*How to complete this task*:
Once the line with "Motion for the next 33" is found, repeat exactly that line and every one after it until the data below ends, including the last line.

*The data*:

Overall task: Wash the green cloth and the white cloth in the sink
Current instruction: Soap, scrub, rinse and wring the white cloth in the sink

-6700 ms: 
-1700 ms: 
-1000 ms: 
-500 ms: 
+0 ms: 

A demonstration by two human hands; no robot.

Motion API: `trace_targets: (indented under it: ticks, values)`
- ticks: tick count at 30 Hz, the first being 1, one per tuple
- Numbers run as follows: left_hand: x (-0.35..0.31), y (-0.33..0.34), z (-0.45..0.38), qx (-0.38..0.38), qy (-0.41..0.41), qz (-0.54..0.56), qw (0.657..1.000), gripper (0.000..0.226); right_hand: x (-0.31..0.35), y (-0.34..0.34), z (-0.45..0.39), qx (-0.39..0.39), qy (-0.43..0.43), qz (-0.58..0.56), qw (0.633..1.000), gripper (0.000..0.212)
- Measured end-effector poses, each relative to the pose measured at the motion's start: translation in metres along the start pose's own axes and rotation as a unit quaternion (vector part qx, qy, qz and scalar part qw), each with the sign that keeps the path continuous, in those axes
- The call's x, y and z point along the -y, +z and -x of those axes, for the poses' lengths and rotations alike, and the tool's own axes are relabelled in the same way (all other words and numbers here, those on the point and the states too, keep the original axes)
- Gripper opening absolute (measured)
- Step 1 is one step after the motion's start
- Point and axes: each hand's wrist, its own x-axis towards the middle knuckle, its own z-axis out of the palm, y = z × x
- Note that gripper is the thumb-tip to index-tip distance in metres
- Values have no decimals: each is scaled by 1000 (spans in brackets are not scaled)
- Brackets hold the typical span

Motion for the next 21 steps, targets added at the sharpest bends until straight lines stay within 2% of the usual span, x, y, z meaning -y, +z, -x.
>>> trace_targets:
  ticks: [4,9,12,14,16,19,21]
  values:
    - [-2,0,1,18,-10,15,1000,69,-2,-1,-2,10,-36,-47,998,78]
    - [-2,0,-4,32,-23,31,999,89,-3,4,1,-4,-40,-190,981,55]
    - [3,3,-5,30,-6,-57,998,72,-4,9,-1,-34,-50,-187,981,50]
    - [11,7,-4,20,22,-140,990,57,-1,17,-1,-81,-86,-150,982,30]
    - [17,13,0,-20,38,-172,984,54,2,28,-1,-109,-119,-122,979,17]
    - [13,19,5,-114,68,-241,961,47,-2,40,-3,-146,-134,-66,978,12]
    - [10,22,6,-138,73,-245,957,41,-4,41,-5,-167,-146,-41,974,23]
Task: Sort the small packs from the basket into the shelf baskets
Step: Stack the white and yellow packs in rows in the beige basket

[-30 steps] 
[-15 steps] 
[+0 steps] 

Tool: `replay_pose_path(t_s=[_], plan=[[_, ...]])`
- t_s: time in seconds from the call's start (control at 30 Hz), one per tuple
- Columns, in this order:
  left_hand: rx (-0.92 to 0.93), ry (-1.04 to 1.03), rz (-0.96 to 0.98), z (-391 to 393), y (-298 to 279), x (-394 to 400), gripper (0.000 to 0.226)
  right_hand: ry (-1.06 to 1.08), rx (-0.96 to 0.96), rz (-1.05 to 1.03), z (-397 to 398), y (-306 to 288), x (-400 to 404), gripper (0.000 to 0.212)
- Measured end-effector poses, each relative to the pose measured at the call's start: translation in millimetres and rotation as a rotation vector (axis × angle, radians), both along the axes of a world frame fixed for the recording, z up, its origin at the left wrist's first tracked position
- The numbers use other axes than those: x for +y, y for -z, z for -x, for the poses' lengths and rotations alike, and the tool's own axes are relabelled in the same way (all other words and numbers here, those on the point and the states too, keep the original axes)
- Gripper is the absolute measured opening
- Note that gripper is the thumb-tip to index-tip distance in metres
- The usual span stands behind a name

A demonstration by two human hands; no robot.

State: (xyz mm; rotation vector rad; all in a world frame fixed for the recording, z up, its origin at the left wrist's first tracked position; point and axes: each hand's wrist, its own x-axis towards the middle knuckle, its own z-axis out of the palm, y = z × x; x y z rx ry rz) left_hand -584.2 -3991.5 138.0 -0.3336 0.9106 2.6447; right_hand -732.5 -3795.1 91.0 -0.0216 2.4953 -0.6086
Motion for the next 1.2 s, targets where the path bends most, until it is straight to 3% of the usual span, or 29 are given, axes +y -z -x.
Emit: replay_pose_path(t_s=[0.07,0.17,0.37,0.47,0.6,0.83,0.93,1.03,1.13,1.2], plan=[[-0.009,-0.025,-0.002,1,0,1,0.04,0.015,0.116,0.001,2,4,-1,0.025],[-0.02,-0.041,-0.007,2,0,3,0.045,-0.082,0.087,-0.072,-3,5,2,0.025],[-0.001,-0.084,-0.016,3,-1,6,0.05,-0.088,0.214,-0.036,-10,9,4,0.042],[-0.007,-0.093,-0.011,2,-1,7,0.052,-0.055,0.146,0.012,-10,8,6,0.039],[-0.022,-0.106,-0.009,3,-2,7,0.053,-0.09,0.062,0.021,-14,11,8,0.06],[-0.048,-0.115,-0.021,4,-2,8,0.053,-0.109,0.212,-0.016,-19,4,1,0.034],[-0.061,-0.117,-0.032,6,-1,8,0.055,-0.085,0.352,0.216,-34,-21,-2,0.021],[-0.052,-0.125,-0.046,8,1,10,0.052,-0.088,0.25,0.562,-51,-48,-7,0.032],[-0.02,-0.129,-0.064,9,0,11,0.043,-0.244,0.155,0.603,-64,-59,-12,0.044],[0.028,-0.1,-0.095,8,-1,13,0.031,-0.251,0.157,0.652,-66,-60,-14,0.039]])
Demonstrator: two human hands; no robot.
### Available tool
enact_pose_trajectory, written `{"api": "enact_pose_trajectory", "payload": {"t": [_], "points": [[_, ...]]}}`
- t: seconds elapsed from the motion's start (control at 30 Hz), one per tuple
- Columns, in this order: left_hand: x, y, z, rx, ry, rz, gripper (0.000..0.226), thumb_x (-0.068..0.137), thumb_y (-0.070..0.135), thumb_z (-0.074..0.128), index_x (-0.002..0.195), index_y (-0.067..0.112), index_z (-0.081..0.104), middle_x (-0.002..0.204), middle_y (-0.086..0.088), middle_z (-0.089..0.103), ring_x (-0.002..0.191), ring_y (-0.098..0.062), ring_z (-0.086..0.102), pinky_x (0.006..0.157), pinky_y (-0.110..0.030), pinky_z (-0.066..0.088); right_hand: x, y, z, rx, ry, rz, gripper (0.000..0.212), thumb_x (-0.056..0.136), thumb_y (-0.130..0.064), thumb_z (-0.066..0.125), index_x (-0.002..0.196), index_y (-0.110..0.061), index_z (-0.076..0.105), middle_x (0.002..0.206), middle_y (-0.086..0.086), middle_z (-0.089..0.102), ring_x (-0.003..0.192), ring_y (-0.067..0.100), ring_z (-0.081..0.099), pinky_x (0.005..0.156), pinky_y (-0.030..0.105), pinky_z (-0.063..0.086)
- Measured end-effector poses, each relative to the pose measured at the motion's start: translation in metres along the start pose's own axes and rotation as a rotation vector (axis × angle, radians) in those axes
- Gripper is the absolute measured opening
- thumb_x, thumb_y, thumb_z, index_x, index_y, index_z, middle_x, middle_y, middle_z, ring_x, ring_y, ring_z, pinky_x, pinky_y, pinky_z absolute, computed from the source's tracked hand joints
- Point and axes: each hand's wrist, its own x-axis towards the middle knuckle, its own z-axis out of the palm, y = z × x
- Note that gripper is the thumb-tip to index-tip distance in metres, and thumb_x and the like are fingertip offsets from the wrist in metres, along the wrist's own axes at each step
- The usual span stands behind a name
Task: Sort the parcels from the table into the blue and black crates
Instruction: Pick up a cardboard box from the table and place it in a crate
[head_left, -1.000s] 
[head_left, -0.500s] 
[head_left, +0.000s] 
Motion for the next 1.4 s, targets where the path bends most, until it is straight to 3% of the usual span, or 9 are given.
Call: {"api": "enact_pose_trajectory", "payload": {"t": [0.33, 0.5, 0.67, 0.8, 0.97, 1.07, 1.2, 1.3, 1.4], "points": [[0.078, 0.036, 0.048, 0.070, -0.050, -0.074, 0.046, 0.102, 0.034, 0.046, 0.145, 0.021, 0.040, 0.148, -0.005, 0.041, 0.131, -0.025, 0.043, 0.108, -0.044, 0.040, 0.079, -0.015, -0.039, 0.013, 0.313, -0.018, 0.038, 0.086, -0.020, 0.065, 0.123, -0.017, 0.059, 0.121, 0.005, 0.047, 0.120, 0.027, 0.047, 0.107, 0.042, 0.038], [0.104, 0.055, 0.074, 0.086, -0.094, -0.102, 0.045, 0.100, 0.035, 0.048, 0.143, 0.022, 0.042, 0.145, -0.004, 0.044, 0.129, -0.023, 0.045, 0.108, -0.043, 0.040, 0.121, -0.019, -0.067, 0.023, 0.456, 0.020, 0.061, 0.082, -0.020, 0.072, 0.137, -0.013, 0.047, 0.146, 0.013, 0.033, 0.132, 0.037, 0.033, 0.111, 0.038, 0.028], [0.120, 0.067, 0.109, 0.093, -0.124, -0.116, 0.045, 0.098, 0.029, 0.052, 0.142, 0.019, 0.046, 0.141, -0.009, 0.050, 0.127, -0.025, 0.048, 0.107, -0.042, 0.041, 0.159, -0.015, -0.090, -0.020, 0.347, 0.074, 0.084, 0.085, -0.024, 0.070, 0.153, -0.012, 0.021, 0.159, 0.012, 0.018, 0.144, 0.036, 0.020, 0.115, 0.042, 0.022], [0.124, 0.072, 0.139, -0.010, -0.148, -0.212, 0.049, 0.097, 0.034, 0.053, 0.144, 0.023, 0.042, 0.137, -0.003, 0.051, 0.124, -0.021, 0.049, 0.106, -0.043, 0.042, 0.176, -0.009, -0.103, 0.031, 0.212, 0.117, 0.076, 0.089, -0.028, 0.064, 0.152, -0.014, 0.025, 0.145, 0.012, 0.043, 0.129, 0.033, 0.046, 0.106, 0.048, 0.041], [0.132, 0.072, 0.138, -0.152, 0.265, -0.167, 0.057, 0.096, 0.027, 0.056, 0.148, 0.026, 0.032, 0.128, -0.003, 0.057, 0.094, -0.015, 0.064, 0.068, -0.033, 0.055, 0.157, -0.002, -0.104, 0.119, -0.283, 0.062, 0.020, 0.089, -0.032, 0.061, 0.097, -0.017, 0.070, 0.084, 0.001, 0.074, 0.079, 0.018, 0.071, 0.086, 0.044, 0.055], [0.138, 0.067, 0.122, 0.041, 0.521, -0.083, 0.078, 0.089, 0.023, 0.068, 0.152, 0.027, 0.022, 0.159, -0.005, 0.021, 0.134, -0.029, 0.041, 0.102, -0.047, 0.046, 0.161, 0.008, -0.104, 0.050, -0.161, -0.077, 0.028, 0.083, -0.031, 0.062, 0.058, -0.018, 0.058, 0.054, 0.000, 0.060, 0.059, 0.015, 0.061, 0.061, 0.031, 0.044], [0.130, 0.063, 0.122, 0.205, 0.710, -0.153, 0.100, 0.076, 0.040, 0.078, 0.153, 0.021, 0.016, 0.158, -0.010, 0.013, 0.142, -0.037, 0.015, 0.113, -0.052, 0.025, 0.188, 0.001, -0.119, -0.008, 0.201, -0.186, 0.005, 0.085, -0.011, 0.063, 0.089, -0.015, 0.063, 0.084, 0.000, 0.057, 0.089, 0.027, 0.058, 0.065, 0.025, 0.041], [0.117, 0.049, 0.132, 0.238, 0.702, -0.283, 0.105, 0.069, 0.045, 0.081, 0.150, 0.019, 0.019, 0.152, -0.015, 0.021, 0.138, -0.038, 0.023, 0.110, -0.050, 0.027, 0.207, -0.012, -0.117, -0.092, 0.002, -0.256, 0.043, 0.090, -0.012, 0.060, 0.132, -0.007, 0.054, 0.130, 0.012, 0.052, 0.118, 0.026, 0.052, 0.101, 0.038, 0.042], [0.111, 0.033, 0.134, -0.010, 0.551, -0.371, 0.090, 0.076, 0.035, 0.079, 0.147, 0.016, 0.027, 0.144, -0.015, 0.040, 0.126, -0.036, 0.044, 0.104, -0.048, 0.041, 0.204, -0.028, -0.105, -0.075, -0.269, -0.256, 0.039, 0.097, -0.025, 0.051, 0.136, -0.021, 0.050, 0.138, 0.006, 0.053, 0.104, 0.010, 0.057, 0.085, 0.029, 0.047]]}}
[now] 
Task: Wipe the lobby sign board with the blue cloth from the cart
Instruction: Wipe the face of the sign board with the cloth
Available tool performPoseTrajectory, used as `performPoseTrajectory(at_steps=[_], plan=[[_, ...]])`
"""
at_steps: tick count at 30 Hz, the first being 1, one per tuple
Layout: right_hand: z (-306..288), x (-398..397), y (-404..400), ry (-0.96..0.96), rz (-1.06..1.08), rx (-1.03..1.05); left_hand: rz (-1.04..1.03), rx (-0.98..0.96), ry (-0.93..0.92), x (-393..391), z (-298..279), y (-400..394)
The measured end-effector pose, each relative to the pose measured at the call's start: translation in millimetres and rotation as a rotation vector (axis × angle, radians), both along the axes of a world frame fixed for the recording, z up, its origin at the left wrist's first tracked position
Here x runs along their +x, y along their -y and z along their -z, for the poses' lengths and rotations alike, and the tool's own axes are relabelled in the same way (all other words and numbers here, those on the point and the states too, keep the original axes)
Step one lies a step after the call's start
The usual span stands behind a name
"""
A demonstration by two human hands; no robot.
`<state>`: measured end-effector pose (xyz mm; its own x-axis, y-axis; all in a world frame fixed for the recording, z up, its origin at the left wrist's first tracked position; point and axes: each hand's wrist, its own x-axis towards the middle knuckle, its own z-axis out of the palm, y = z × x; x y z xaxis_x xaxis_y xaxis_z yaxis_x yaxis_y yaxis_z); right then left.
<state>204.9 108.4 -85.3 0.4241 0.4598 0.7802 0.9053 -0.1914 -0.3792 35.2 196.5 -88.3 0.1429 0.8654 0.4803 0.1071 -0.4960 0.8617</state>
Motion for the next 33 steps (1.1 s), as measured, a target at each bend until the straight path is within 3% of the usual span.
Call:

*Result of this exercise*:
Motion for the next 33 steps (1.1 s), as measured, a target at each bend until the straight path is within 3% of the usual span.
Call:

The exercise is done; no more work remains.